Early & Definitive Treatment of War Compound Fracture

Abstract

AbstractBackground: A good deal of war surgery is orthopedic surgery, (50-75%) of war injuries involve the limbs, that‘s because Soldier’s at war use to be well protected by the armor for the chest & abdomen with a helmet for the head & part of the neck & a well protected vehicles for transport, the only expose part remain of the body are the limbs,, such patient may survive longer than patients with head, chest & abdomen injuries and may present to the hospital even days or weeks after injury with badly infected ,foul smelling wounds, Most of these wounds involve bones and/or joints ,, leading to what is known as open or a compound fracture .Patients & Methods: One hindered and seven cases of war compound fractures were included in this paper, 37 female & 70 male studied from Jan 2006 – Aug.2007 in al-Yermouk teaching hospital. These injuries were caused by shells of a nearby bomb explosion, or a bullet injury from a near distance or a sniper shot due to shells mortar explosion our cases were treated first by early operative debridement for the wounds then bone stabilization for the fractures using different methods for splinting the fractures bone.Result: Cases were divided into many groups according to Castillo classification.
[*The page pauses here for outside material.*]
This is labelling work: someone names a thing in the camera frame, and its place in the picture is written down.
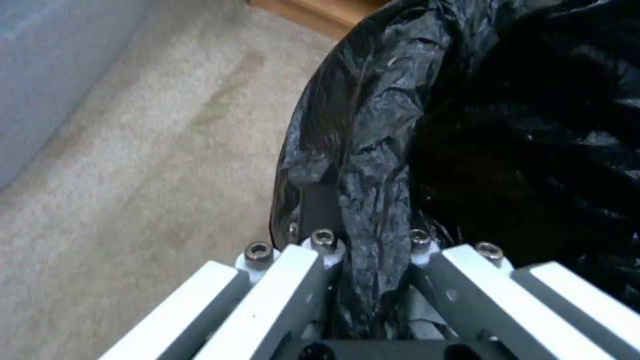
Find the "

As the following; G i ( 20 cases) (18.64 %), G ii (54 cases) (50.46 %), G iii (33 cases) (30.80%), from the 107 cases, 75 cases of Lower limb (70.1%), and 32 cases upper limb forming about (29.90%).Group one castillo G1. Mainly treated by P.O.P. splint (casting slabs) 15 cases … 5 cases (skin traction).Group two Castillo G11; 40 cases (74%) treated by External fixation 14 cases (26%) by internal fixation, 6 cases treated by plat & screw, 5 cases treated by rush nail & 3 cases treated by –K nail.Group three Castillo G111 mainly by external fixation 29 cases, 4 cases internal fixation by locking K- nail.Conclusion: One hindered and seven cases of war compound fractures were treated according to two steps, first by early surgical operative debridement, to do wound excision plus removal of foreign body, dirt, remnant of cloths, shells, and dead soft tissue, then the second steps fixation of fractures using different methods, in our research we found that external fixation is the best & safest methods (used in around 80% of the cases ) to fix such a fractures, or we can used other different methods of fixation according to what is appropriate for each case.